A Constituição Federal, em seu art. 109, inciso IX, dispõe:
Art. 109. Aos juízes federais compete processar e julgar:
(...)
IX - os crimes cometidos a bordo de navios ou aeronaves, ressalvada a competência da Justiça Militar;
Com tal disposição, o Constituinte Originário, estabelecendo a competência da Justiça Federal, objetivou a resolução de casos em que, tendo o crime sido praticado a bordo de aeronave, não seria possível definir onde ocorreu o delito. Isto porque, sendo a Justiça Federal territorialmente menos subdividida que a Justiça Estadual, torna-se-ia mais fácil, para fins de definição de competência criminal territorial, atribuir à Justiça Federal o processamento e julgamento de tais crimes.
O Constituinte Originário, ao estabelecer a competência da Justiça Federal para processar e julgar o crime cometido a bordo de aeronave, levou em consideração única e exclusivamente o fato de a aeronave estar no espaço aéreo, sem definição quanto a sua localidade. Assim, estando a aeronave ainda em solo, não haveria razão em reconhecer a competência da Justiça Federal para processar e julgar eventual crime cometido em seu interior, porquanto perfeitamente possível a delimitação do espaço geográfico em que se operou a conduta criminosa, razão pela qual seria da Justiça Estadual a competência criminal em casos tais. Com efeito, a despeito de a norma constitucional não fazer qualquer distinção quanto ao fato de aeronave estar ou não em voo, somente ressalvando a competência da Justiça Militar, não se pode olvidar que a Justiça Federal, não obstante seja etiquetada como Justiça Comum, é Especial em relação à Justiça Estadual, de sorte que toda e qualquer interpretação que se faça em relação à sua competência há de ser feita restritivamente, conforme enfatizado pela pena ilustre dos principais comentadores nacionais. Assim, não se demonstrando qualquer razão em atribuir à Justiça Federal a competência em relação aos crimes praticados a bordo de aeronaves em solo, cabe à Justiça Estadual, residual em relação àquela, o processamento e julgamento de tais crimes, a menos que presente alguma outra circunstância prevista no art. 109 da CF que implique competência criminal federal.

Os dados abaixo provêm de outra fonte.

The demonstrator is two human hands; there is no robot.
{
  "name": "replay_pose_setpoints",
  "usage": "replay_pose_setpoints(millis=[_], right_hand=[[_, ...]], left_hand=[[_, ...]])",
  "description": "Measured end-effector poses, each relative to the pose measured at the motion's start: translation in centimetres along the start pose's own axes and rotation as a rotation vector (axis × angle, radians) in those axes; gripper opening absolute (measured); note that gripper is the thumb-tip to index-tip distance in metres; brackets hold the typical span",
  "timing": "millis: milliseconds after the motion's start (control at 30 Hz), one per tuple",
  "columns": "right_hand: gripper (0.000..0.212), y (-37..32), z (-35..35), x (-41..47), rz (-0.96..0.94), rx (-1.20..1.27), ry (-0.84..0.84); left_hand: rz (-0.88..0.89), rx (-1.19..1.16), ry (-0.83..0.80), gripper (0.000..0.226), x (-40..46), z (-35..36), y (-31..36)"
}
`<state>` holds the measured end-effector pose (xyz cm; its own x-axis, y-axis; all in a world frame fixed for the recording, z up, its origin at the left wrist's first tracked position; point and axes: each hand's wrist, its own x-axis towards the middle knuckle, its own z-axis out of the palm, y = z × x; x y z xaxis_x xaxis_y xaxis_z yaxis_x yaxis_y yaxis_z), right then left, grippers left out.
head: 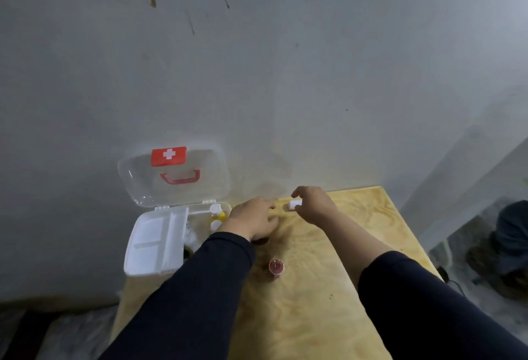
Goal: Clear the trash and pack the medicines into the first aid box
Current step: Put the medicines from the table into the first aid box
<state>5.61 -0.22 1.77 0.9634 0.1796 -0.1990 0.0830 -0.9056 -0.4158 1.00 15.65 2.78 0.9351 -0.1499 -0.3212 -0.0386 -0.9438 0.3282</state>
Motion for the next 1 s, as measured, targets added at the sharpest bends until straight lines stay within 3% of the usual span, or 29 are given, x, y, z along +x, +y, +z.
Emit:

No mesmo sentido, mutatis mutandis, em relação aos crimes cometidos a bordo de navios: estando ele atracado, é da Justiça Estadual a competência criminal.
Este não foi, entretanto, o entendimento a que chegou recentemente o STJ, conforme nos revela uma visitação ao aresto a seguir transcrito:
COMPETÊNCIA. ROUBO. INTERIOR. AERONAVE. Trata-se de habeas corpus impetrado em favor de paciente condenado por roubo e formação de quadrilha em continuidade delitiva (arts. 288 e 157, § 2º, I e II, ambos do CP). Alega o impetrante a incompetência da Justiça Federal para processar e julgar o crime, visto que, apesar de o roubo dos malotes (com mais de R$ 4 milhões) ter ocorrido a bordo de aeronave, deu-se em solo (aeroporto) contra a transportadora, sendo a vítima o banco, que possui capital privado e público; nessas circunstâncias, não deslocaria a competência para a Justiça Federal. Para o Min. Relator, não há falar em qualidade da empresa lesada diante do entendimento jurisprudencial e do disposto no art. 109, IX, da CF/1988, que afirmam a competência dos juízes federais para processar e julgar os delitos cometidos a bordo de aeronaves, independentemente de elas se encontrarem no solo. Com esse entendimento, a Turma denegou a ordem. Precedentes citados do STF: RHC 86.998-SP, DJ 27/4/2007; do STJ: HC 40.913-SP, DJ 15/8/2005, e HC 6.083-SP, DJ 18/5/1998. HC 108.478-SP, Rel. Min. Adilson Vieira Macabu (Desembargador convocado do TJ-RJ), julgado em 22/2/2011.
Ao mesmo entendimento havia chegado a 1ª Turma do Supremo Tribunal Federal, no julgamento do RHC nº 86.998, decidido por três votos e dois, vencidos os ministros Ricardo Levandowski e Marco Aurélio.
Enfim, com a devida vênia aos respeitáveis precedentes pretorianos, seria de bom alvitre fossem revistos tais posicionamentos, porquanto destituídos de razoabilidade em conferir à Justiça Federal – Especial em relação à Justiça Estadual, repise-se - competência que não lhe é ínsita, à míngua de qualquer circunstância especial que a atraia.